Ojha Pushpanjali R, Kumar Rakesh
Department of Pathology, Rajendra Institute of Medical Sciences (RIMS), Ranchi, Jharkhand, India.
Assistant Professor, Department of Emergency Medicine, HiTech Medical College and Hospital, Rourkela, Odisha, India.
J Cytol. 2024 Jan-Mar;41(1):34-40. doi: 10.4103/joc.joc_102_23. Epub 2023 Dec 28.
"Intraepithelial inclusions on urinalysis screening among COVID-19 cases: Are they -A hospital-based cohort study with narrative review."

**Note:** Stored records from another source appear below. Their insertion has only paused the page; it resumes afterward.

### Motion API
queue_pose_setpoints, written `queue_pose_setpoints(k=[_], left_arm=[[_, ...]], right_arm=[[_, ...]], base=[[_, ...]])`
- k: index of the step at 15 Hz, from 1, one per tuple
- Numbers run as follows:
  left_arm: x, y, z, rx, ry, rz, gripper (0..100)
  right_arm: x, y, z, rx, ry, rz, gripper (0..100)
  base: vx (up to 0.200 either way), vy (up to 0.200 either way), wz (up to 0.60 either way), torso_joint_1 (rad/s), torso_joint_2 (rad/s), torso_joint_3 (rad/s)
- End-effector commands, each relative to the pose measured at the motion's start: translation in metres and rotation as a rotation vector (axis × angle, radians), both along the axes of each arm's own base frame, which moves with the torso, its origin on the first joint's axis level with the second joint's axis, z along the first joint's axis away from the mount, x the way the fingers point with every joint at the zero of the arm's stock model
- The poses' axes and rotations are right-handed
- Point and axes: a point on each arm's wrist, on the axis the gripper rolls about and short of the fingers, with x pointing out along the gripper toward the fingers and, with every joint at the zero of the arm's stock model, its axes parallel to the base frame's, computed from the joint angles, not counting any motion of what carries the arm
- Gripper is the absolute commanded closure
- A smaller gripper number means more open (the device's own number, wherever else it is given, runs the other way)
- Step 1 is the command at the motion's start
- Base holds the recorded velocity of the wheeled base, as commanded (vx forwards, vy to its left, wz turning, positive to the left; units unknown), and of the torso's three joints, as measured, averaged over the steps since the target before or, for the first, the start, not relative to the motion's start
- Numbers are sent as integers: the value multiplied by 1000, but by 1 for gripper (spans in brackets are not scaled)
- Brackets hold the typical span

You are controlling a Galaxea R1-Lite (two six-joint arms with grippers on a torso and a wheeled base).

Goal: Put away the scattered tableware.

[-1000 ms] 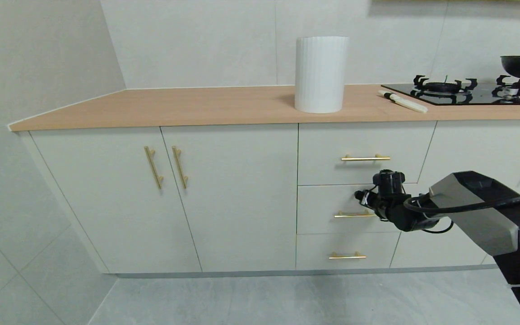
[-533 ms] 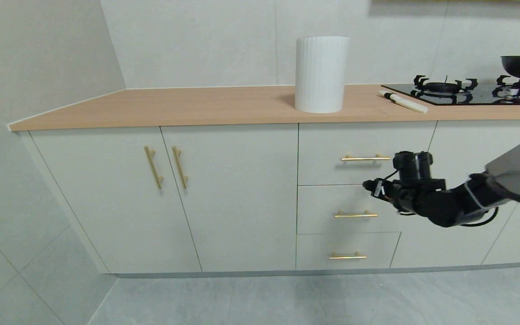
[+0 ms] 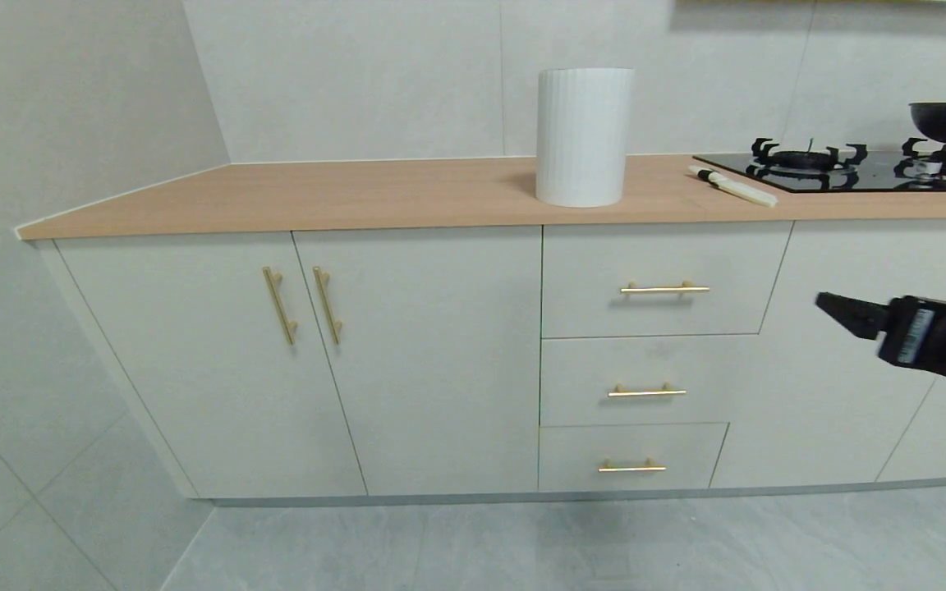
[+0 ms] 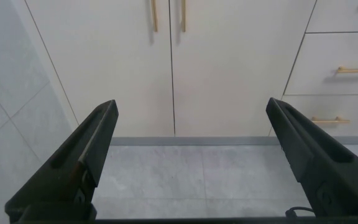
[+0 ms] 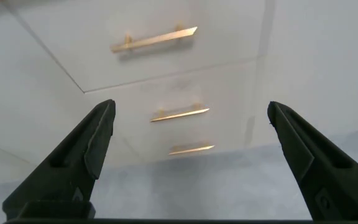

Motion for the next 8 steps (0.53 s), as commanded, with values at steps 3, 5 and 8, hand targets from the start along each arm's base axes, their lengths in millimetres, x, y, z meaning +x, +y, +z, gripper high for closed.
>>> queue_pose_setpoints(k=[3, 5, 8], left_arm=[[0, 0, 0, 0, 1, 1, 0], [0, 0, 0, 0, 1, 1, 0], [0, 0, 0, 0, 1, 1, 0]], right_arm=[[-173, -44, -2, -129, -159, -87, 0], [-205, -51, -18, -137, -151, -166, 0], [-240, -52, -38, -163, -192, -237, 0]], base=[[0, 0, 0, 0, 0, 0], [0, 0, 0, 0, 0, 0], [0, 0, 0, 0, 0, 0]])
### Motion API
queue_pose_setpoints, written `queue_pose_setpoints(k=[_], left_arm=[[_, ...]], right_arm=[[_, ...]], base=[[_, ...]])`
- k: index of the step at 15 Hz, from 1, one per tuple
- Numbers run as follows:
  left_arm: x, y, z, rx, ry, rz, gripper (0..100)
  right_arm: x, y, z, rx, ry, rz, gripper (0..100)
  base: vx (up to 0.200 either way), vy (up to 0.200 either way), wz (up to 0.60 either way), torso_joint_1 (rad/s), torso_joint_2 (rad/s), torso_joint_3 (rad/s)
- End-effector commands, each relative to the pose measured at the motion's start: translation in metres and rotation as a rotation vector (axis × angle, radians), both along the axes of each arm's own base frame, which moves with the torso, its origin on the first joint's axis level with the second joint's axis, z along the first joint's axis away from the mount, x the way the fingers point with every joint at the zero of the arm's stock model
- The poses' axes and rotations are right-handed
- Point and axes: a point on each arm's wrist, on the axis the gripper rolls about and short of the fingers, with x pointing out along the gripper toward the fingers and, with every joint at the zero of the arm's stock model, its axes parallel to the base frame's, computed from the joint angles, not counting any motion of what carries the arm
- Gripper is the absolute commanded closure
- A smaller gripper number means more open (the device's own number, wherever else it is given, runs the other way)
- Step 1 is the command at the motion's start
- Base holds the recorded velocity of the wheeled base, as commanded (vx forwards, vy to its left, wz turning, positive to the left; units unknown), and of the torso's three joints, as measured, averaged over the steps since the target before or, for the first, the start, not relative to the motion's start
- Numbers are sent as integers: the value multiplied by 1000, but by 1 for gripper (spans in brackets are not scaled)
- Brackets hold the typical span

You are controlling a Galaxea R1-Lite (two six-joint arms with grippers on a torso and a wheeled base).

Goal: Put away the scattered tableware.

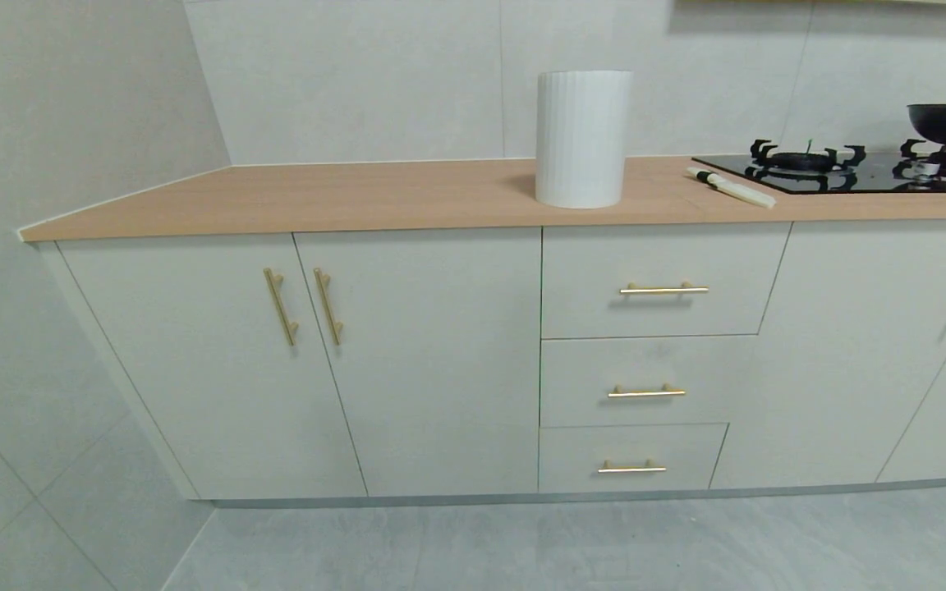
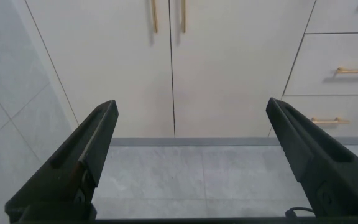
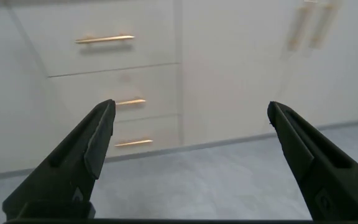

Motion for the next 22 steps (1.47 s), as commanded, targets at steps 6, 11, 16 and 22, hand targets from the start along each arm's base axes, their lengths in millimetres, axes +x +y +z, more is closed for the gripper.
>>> queue_pose_setpoints(k=[6, 11, 16, 22], left_arm=[[0, 0, 0, 0, 0, 1, 0], [0, 0, 0, 0, 0, 1, 0], [0, 0, 0, 0, 0, 1, 0], [0, 0, 0, 0, 0, 1, 0]], right_arm=[[-65, 2, -49, -108, -193, -84, 0], [-33, 6, -93, -58, -127, 93, 0], [-16, 10, -124, -61, -119, 252, 0], [-16, 10, -131, -37, -55, 268, 0]], base=[[0, 0, 0, 0, 0, 0], [0, 0, 0, 0, 0, 0], [0, 0, 0, 0, 0, 0], [0, 0, 0, 0, 0, 0]])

Coronavirus disease 2019 (COVID-19)-associated delayed acute kidney injury (AKI) is often reported in subsequent waves of the pandemic. Early intervention and regular follow-up influence the outcome and inhibit progression into chronic kidney disease (CKD). This is the first study to identify urinary cytomorphological abnormalities () and predict COVID-19-associated delayed AKI with a narrative review of the possible etiologies for intraepithelial inclusions.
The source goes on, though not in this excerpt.